Time for a quick story?

OK. Saudi 2004. The Eastern Province was tense. Companies had evacuated staff across the causeway into Bahrain after a significant terrorist attack on a mostly ex-pat compound, around 20 foreigners killed.

My client would later begin travel back into the Eastern Province Sun-Thurs. Weekends in liberal Bahrain. What a result, for four months. Every cloud...

Al Khobar. I had made a Saudi friend, a local project manager. Let's call him, Arthur.  Arthur travelled with his fellow Saudi cohorts for R&R in Bahrain most weekends.

Liberal Bahrain. "Mark, my friend, come to party at the Ali Bongo Hotel top floor on Friday night, meet my friends. We make private party & drinking & dancing. You come?"

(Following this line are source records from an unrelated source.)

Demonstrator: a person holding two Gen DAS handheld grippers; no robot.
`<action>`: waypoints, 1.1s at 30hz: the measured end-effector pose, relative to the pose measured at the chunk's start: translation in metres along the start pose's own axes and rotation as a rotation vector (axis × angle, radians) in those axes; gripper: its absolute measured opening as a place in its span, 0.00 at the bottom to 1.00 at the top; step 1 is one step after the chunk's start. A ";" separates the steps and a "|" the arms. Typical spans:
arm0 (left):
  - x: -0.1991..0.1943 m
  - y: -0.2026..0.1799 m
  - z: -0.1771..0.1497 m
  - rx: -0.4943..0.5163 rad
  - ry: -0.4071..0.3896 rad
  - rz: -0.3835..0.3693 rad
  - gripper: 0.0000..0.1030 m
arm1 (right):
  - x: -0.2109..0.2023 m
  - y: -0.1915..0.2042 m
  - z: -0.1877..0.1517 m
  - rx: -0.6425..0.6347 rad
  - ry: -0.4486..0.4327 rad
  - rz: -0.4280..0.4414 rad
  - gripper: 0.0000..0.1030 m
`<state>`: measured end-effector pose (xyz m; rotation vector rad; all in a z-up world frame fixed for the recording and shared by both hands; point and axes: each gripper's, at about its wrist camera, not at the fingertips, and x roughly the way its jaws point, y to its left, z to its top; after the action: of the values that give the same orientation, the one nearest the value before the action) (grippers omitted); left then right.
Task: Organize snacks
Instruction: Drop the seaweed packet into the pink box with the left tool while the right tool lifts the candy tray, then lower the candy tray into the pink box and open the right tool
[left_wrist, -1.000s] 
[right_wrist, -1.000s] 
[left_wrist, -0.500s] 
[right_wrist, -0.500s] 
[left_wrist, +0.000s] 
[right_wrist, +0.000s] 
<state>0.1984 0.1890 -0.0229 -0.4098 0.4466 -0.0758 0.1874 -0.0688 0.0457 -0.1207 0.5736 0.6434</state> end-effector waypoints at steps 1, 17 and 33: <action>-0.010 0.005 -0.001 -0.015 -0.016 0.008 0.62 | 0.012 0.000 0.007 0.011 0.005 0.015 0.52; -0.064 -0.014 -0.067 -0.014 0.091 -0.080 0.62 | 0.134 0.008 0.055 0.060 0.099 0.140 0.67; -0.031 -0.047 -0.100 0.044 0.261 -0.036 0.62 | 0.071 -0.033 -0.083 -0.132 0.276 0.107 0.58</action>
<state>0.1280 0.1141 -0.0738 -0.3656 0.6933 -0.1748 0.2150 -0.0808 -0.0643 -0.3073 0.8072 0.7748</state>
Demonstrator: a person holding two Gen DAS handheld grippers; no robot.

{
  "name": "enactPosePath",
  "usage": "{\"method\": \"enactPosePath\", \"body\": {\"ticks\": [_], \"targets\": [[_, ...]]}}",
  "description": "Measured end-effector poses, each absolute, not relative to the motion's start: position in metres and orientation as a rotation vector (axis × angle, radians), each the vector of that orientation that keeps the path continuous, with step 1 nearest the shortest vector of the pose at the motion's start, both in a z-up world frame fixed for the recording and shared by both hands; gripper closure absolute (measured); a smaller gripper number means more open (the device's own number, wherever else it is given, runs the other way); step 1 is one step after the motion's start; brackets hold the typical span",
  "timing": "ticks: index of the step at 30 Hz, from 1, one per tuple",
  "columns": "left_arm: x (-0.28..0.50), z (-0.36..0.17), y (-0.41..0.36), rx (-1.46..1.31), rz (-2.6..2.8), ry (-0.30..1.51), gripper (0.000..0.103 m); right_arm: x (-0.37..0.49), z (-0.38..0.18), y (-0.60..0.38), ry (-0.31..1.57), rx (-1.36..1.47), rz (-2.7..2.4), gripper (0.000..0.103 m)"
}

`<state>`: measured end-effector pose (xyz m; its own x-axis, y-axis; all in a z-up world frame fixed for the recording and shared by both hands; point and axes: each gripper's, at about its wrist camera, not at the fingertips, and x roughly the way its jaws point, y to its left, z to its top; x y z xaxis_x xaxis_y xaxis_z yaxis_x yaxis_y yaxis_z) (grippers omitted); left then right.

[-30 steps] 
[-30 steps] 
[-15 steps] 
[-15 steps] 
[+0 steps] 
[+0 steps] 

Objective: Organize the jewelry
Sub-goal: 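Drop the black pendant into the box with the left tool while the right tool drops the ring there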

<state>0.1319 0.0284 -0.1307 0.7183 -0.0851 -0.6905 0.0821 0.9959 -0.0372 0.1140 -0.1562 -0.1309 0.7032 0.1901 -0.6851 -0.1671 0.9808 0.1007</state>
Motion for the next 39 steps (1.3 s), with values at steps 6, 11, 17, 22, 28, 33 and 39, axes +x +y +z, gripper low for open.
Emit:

"Arthur (you've got to be kidding me, give up my precious Friday night), of course, what time, I will stay for a short time, shukraan."

Friday night. The Ali Bongo (20 mins tops, I'm outta here). Where's Arthur, everyone is dressed the same, in white. Large tables, 10-12 people per table. Packed. Mr Phil [Collins] in the background.

Arthur spots me. Holds my hand to the table, and as we sit. I quickly forget all the names. His best friend, who I recognised from work, Ernie, another name change. Can't be too careful.

About 100 Saudi's in national dress. One bemused Anglo Saxon. No waiters. Half a dozen bottles of Mr Johnny [Walker] spread around our table. A tray of mixers. An ice bucket. A well-lit stage.

"Mark, whiskey? Help yourself, my friend."

"Arthur (I won't, I've just popped by for half an hour), sure, pass the bottle."

"Well, it was great to see you and meet Ernie and your friends. I have to be going soon, a boring dinner with the client. I'm sorry." (Pinocchio would be so proud).

"Please stay for a short time. You must see the entertainment. Just a little longer. Another whiskey."

"Arthur (I'd rather blowtorch my nipples off), sure, then I must be off."

The lights dim. 'Another Day in Paradise' fades out. Arabic music fades in. From behind the velvet curtains appear four women dressed head to toe in black. Eyes only are showing. The room becomes increasingly animated.

The four women in black begin to 'gyrate' Egyptian style (oh oh, what am I doing here). "Mark, you like?"

Yes (never in a million years), very much."

Ernie whispers in my ear, "They're from Iraq."

There's the odd glimpse of the ankle and some furtive eye movements. This Iraqi dance band sure know how to work a crowd.

The Saudi's are loving this. I sense a finale. The place erupts. The Saudi's are on their feet.

In unison the 4 Iraqi's whip off their headwear, we see their long hair and faces. Arthur can't contain himself. He grabs my arm, and we hold hands again. Then the climax, the 4 Iradi's bend forward and pull their hair back over their heads letting it hang down. Applause, noise, everyone is happy, the dancers leave the stage.

Arthur is thrilled I came. He invites me to visit his house in Al Khobar. Arthur tells me of his private shed and that we can sit together in his private shed. He says he wants to show me something in his private shed. I gave my farewells and smiling head out into the heat of Bahrain. Private sheds...

Footnote:

This post, the first of 2019, has sat unfinished for a while, until tonight. I've waited for Rick's Cafe in Casablanca to edit & sharpen. This restaurant featured in a 2017 post from Morocco. Sadly, I've learnt tonight the founder & owner, since 2004, Kathy Kriger, passed away last year. In 2017, Kathy walked the tables and told me she lived upstairs, just like Rick, and told me there was a roulette table as in the movie.

























I can't walk past a roulette table without betting on my favourite number. Later this evening, my bet, my money goes on... 22.

This place was her dream, which she realised.

Finally, Beverly, I hope you are reading this.